Although Bey styled his pleading as a “Notice of Application to Compel International Commercial Arbitration,” Compl. at 1, and stated that he was “a [third-party] intervener in this matter,” id. at 2, the Court construed his filing to be, at least in part, a complaint for injunctive relief against the Attorney General. Order Dismissing Compl. (Doc. 3) at 1 n.1.
On June 29, 2023, Bey filed an “Amended Notice of Application to Compel International Commercial Arbitration.” Amend. Compl. (Doc. 4) at 1. The amended complaint appears to be identical to the initial complaint that this Court dismissed for failure to comply with Federal Rules of Civil Procedure 8(a)(2) and 10(b). See Order Dismissing Compl. Accordingly, and for the same reasons as in its previous order, the Court dismisses the amended complaint with prejudice.

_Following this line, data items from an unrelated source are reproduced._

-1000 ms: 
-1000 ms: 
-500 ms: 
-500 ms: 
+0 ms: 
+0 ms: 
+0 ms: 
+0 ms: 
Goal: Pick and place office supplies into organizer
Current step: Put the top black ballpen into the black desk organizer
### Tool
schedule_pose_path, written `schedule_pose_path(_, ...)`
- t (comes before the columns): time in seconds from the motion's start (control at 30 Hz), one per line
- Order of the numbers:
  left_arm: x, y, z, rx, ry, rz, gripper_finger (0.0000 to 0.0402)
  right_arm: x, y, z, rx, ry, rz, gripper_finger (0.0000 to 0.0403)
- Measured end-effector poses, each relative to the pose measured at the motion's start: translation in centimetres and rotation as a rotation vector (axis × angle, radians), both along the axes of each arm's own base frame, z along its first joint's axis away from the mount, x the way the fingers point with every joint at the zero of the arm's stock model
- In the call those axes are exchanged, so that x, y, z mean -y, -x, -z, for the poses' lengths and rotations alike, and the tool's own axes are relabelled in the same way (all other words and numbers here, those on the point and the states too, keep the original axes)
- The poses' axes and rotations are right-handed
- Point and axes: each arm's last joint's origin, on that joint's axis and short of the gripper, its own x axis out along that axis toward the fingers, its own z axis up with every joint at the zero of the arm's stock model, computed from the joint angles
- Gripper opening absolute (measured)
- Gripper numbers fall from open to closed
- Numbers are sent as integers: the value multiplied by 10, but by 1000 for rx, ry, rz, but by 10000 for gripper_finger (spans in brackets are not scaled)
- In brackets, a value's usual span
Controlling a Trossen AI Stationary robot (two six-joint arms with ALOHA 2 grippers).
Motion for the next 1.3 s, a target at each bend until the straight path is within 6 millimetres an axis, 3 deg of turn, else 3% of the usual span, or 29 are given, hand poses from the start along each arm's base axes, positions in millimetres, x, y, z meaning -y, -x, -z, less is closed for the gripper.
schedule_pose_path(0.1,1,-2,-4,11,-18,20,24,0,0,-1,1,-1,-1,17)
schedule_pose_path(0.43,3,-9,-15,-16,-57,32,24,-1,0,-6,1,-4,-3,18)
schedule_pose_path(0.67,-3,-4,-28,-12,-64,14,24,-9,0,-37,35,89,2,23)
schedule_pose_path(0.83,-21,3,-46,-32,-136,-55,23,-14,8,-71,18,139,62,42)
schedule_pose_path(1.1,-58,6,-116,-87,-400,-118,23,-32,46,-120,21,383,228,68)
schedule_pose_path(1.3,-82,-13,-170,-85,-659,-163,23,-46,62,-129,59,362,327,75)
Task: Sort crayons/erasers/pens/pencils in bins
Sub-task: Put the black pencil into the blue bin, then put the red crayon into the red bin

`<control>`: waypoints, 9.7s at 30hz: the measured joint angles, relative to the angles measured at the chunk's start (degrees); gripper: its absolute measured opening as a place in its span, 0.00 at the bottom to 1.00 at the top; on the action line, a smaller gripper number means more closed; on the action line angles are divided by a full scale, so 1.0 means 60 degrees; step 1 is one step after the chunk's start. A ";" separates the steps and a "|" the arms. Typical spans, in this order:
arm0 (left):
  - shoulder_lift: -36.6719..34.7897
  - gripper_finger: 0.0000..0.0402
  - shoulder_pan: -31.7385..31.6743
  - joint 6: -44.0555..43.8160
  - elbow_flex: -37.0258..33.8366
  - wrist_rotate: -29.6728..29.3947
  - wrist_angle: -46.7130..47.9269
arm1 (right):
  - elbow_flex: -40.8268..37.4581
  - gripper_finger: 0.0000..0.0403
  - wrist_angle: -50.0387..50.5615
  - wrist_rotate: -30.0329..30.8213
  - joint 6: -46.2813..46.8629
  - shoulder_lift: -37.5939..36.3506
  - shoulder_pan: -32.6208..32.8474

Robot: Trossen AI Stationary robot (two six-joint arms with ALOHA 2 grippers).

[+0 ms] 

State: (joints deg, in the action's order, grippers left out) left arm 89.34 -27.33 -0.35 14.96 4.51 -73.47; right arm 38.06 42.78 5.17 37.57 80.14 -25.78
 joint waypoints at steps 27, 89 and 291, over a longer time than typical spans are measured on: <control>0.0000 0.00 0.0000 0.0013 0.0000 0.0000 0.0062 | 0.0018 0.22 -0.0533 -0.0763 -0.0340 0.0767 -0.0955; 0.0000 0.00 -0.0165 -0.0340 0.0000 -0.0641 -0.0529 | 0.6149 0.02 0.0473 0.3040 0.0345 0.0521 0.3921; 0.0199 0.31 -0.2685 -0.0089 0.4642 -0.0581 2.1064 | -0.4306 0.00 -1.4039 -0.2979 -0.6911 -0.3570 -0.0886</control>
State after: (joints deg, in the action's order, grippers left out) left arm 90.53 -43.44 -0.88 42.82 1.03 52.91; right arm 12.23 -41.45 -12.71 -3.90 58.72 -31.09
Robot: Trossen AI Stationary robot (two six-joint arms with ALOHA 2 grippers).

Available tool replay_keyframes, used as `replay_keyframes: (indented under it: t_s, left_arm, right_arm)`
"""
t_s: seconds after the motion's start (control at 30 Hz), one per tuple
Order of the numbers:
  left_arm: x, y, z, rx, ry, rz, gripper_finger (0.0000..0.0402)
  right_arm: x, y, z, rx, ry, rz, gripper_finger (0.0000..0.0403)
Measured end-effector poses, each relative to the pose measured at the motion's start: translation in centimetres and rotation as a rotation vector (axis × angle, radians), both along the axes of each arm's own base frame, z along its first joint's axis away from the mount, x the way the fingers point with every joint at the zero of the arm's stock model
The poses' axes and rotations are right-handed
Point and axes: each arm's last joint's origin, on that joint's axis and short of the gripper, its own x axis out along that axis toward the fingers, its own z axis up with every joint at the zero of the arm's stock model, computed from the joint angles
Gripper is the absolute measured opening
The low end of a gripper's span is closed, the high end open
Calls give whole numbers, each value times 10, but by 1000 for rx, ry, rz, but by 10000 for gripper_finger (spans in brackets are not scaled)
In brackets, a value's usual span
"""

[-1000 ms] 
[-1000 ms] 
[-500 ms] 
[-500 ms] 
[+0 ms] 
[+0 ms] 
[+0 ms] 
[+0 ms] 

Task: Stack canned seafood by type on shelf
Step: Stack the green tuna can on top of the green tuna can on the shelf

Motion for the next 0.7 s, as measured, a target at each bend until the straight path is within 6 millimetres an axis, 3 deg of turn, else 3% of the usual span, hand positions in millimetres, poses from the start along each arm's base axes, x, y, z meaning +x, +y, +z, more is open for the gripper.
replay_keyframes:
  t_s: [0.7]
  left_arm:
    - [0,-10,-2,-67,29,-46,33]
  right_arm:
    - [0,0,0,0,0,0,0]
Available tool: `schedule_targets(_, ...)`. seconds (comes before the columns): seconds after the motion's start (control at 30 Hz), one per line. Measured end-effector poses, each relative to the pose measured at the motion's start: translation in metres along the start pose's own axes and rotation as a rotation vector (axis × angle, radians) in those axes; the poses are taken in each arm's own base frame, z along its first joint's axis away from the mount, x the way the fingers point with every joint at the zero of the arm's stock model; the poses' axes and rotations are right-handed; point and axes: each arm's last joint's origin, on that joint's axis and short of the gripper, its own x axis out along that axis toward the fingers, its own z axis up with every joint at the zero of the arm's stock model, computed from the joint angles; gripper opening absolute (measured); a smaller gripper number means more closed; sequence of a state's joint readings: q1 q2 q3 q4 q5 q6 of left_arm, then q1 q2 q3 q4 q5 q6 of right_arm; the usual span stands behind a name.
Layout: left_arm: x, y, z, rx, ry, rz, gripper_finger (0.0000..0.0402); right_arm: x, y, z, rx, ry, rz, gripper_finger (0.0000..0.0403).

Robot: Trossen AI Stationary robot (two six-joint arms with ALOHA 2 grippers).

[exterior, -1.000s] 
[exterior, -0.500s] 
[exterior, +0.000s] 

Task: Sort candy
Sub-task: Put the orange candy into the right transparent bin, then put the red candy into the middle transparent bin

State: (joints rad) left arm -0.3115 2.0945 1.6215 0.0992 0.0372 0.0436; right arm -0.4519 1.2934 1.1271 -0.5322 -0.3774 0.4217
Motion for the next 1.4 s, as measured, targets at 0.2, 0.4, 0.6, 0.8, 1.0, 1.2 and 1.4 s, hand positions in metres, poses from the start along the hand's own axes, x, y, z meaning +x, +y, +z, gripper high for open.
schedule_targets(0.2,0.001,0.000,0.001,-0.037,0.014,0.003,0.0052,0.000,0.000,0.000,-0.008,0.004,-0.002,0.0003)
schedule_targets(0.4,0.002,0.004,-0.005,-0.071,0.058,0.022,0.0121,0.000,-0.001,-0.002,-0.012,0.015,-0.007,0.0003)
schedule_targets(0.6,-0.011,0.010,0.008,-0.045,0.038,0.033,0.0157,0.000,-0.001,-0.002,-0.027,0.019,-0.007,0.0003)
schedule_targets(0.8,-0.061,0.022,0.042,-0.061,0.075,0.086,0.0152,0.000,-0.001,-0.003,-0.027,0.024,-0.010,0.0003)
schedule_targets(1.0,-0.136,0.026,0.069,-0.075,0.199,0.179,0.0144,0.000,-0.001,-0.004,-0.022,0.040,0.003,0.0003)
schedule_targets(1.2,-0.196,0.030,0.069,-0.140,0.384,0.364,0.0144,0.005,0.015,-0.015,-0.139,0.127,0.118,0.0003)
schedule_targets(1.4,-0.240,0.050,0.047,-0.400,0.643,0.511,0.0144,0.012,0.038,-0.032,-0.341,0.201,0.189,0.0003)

As before, the Court construes Bey's pleading to be a complaint for-among other things-injunctive relief against the Attorney General. See supra n.1; Amend. Compl. at 3 (requesting that the Court “order the Head of the Agency for the United States Department of Justice to send to [Bey] certified copies” of certain tax forms).
Federal Rule of Civil Procedure 8(a)(2) requires that a complaint include “a short and plain statement of the claim showing that the pleader is entitled to relief.” Rule 10(b) provides that “[a] party must state its claims or defenses in numbered paragraphs, each limited as far as practicable to a single set of circumstances.” And “[i]f doing so would promote clarity, each claim founded on a separate transaction or occurrence . . . must be stated in a separate count.” FED. R. CIV. P. 10(b). “Complaints that violate either Rule 8(a)(2) or Rule 10(b), or both, are often disparagingly referred to as ‘shotgun pleadings.' ” Weiland, 792 F.3d at 1320. The Eleventh Circuit has explained that such complaints are “altogether unacceptable” because they “exact an intolerable toll on the trial court's docket.” Cramer v. State of Fla., 117 F.3d 1258, 1263 (11th Cir. 1997). And although pro se pleadings are to be construed liberally and held to a less stringent standard than those drafted by attorneys, the Court has “little tolerance for shotgun pleadings.” Vibe Micro, Inc. v. Shabanets, 878 F.3d 1291, 1295 (11th Cir. 2018) (explaining that a district court has the inherent authority to dismiss a complaint as a shotgun pleading but that the Court must “sua sponte allow a litigant one chance to remedy such deficiencies”); see also Moon v. Newsome, 863 F.2d 835, 837 (11th Cir. 1989) (“[O]nce a pro se . . . litigant is in court, he is subject to the relevant law and rules of court, including the Federal Rules of Civil Procedure.”).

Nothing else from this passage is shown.